At sea, the night skies are incredibly dark. From the decks of the Gauguin, our astronomers lead observing sessions of the spectacular southern sky. Away from pollution and city lights, we see the unspoiled splendor of our Milky Way galaxy, the Large and Small Magellanic Clouds, and many other amazing celestial sights that can’t be seen from North American latitudes.

Voyage With Us to Totality

Our cruises in the South Pacific are unlike any that you’ll experience. Of course, every Paul Gauguin sailing sees the ship visit a certain number of islands in French Polynesia on a regular basis. But on a TravelQuest cruise, we’ll sometimes drop anchor at islands rarely called on by the Gauguin, or by any other cruise ships for that matter. The Gauguin’s excellent shipboard experts and lecturers are augmented by our astronomers. They will help you discover the beautiful Southern Hemisphere sky and also prepare you for the cosmic highlight of the trip: a total solar eclipse.
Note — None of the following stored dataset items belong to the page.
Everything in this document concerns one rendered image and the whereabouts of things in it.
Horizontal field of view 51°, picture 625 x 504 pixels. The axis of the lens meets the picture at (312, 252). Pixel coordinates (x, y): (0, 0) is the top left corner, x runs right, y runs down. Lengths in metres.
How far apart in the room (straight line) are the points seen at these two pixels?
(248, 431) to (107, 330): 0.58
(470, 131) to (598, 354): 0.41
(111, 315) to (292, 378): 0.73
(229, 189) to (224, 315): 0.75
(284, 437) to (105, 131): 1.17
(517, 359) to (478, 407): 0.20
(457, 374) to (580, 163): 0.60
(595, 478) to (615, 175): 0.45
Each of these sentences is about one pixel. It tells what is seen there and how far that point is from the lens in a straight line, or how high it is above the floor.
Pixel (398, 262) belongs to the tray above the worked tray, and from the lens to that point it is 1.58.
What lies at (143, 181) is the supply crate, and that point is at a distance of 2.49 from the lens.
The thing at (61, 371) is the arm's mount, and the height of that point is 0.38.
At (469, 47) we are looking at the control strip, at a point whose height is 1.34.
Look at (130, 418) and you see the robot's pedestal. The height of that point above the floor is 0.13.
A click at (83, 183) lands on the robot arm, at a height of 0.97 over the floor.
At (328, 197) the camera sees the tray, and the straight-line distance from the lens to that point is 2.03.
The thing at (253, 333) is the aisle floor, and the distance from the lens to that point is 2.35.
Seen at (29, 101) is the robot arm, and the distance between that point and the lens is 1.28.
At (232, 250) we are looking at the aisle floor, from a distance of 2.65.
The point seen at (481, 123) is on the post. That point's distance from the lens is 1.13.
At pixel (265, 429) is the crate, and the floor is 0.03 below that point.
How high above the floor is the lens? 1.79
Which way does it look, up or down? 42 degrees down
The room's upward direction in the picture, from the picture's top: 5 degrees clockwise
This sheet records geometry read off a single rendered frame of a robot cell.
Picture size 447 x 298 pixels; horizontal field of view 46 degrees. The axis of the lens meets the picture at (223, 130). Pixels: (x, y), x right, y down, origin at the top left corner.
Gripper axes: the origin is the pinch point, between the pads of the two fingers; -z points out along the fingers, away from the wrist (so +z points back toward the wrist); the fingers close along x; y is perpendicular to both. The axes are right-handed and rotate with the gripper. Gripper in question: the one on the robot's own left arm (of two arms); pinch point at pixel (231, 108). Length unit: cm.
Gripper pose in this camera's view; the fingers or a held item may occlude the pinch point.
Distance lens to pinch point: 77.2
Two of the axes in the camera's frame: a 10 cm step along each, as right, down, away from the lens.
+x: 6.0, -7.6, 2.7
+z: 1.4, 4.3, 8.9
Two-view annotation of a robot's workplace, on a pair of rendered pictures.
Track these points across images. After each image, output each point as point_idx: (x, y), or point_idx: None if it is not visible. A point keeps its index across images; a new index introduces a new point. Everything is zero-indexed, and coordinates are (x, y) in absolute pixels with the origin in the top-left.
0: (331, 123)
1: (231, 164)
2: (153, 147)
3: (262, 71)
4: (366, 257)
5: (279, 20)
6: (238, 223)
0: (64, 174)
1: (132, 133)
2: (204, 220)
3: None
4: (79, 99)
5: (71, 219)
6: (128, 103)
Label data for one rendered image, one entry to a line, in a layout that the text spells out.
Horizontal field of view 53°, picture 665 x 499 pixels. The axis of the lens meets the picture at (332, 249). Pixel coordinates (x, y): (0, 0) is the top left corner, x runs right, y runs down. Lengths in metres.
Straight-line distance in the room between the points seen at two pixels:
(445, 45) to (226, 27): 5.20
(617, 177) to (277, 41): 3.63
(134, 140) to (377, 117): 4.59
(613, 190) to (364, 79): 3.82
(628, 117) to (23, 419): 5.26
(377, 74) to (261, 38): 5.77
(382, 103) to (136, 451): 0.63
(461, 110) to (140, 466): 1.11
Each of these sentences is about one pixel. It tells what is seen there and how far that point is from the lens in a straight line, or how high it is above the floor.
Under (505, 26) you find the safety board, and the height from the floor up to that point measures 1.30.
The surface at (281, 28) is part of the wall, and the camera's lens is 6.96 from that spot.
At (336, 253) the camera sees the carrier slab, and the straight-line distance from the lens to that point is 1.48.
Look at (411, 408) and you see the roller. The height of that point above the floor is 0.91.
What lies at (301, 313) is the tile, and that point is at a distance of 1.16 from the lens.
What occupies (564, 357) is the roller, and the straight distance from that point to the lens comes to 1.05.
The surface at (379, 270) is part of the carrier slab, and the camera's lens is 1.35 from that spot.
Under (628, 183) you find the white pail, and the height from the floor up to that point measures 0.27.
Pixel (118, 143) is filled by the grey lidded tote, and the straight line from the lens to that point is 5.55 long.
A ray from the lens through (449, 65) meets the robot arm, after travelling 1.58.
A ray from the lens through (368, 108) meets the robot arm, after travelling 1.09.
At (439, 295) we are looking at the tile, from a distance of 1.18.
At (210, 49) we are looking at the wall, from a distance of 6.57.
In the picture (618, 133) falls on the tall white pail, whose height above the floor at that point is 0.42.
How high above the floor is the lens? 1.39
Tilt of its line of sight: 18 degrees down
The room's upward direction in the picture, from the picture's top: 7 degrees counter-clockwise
On eclipse day morning in December 2020, the Sun will rise with a broad notch already missing from its face. The partial phases of the eclipse will have begun 20 minutes before the solar disk crests the horizon. Just over 30 minutes later, the Moon covers the entire solar surface as totality strikes. Although totality is short, it will be spectacular. The black Moon will be encircled by a brilliant red border, the Sun’s lower atmosphere, that is usually seen only momentarily during longer totalities. With the event low on the horizon, totality will loom large (albeit an optical illusion) and reveal a marvelous shadow stretching from the Sun—an ephemeral connection between observer and the cosmos. It’s a spectacle that even veteran eclipse chasers rarely get to see.

Join Us in French Polynesia

If you’ve never seen a total eclipse of the Sun, or if you’ve never cruised in the South Pacific, December 2020 is the perfect time to do both. Escape a Northern Hemisphere winter into a warm Southern Hemisphere summer. Explore the crystal lagoons, coral beaches, and jungle-covered peaks of remote French Polynesian islands, while keeping an eye on the heavens. Topping off this amazing South Pacific cruise: A total solar eclipse—a sight not soon forgotten.